Crusher levantó la mirada con incredulidad.
—Pensaba que usted quería marcharse de la enfermería.
Yar se encogió de hombros, como embarazada por sus sentimientos.
—No soporto ver llorar a Troi.
Troi se echó a reír al mismo tiempo que se enjugaba la última de sus lágrimas.
—Gracias por la oferta, pero ¿qué sabe usted sobre bebés?
—No mucho —admitió la teniente—. Pero sería una experiencia positiva. —Hizo una pausa—. Siempre y cuando el bebé no cumpla con demasiada frecuencia sus funciones biológicas desagradables.

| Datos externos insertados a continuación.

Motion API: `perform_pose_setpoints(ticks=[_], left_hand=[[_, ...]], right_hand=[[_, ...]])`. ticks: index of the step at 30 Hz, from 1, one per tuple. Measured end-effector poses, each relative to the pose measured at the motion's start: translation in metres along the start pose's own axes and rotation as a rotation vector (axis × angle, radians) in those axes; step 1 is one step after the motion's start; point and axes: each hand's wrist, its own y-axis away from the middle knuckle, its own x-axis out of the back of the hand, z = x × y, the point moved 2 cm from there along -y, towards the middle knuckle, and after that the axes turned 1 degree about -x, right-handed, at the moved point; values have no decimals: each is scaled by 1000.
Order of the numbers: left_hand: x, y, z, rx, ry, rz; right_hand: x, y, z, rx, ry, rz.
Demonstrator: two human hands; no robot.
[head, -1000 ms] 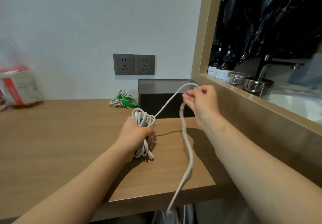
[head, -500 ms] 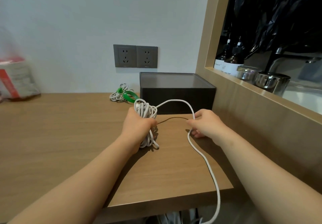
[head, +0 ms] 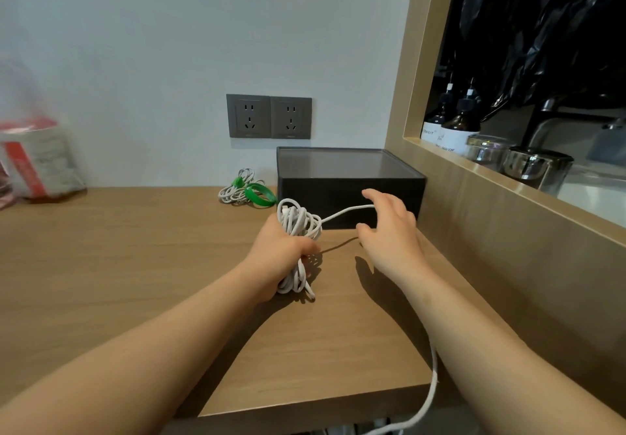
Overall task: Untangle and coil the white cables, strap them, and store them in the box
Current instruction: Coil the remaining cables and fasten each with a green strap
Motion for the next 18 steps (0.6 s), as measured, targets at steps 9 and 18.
perform_pose_setpoints(ticks=[9,18], left_hand=[[-2,-9,2,-105,75,-56],[15,-17,6,-147,-57,-15]], right_hand=[[-30,-18,-9,171,325,-54],[-27,-16,3,50,-164,-243]])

—Oh, hagan lo que quieran —dijo Crusher, exasperada con las dos. Troi estaba recobrando rápidamente su equilibrio emocional, pero la reacción de la doctora ante el despertar de Jasón comenzaba a calar en su ánimo.
En la intimidad de su oficina, la doctora Crusher fue incapaz de hacer caso omiso de su creciente desesperación. Se sentó ante el escritorio y consultó en la computadora una sucesión de historiales clínicos, sin centrarse en el material que aparecía en la pantalla. Su atención continuaba escapándose hacia los cautivos de Hamlin, buscando formas de ayudar a Jasón a adaptarse, pero la situación estaba muy alejada de las que conocía. Necesitaba ayuda. Tras llevarse una mano al pecho, Crusher pulsó su insignia-comunicador.
—Estaba esperando su llamada —respondió Andrew Deelor—. Y tengo formada una idea bastante buena de lo que quiere.
—¿Se lo pedirá?
—Sí, se lo pediré —contestó renuente—. Pero no puedo garantizarle su ayuda. —Cortó.
«Y yo no puedo garantizar la vida de Jasón», admitió Crusher por primera vez.